▶ _Assigned task_:
Exactly reproduce the data from its first line through the line with "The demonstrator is", leaving out every line after it.

-- Opening Marker --

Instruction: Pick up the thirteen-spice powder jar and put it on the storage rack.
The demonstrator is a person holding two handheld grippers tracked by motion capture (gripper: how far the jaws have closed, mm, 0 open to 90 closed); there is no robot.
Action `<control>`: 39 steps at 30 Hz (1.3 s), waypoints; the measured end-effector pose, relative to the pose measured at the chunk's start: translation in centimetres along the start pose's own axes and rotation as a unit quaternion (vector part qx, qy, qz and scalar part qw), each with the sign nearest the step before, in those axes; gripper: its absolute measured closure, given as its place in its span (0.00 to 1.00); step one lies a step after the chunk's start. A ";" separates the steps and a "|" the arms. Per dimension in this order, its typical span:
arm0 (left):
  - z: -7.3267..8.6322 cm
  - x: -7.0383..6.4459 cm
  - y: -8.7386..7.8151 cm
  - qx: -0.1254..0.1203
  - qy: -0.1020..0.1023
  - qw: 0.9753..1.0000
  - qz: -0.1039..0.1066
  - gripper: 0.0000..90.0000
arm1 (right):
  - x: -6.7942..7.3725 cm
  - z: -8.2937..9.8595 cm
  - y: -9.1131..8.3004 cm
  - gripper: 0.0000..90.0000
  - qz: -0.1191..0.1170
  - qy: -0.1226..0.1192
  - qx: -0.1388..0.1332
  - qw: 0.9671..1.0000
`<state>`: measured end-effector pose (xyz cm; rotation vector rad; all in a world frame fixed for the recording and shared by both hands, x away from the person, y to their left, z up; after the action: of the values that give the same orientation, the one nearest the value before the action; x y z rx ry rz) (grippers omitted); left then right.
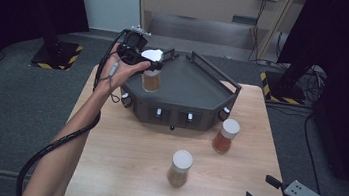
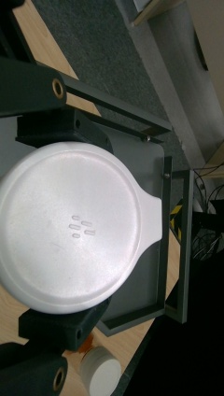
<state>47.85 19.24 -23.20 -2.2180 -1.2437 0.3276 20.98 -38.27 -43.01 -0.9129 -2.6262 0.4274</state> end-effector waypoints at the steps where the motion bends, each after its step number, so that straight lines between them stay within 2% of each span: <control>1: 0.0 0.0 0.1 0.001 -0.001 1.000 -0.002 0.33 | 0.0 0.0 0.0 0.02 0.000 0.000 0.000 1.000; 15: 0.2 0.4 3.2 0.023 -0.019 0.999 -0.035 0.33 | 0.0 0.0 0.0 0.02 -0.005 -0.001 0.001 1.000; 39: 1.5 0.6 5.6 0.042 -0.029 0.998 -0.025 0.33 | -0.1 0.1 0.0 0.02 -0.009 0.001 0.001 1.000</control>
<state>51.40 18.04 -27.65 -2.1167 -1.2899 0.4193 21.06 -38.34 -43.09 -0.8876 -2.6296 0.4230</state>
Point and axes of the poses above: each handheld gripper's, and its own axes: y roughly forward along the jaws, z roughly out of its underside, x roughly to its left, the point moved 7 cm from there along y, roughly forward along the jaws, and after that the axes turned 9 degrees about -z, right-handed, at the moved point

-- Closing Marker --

▶ _Output of the exercise_:
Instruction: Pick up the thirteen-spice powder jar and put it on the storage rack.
The demonstrator is a person holding two handheld grippers tracked by motion capture (gripper: how far the jaws have closed, mm, 0 open to 90 closed); there is no robot.

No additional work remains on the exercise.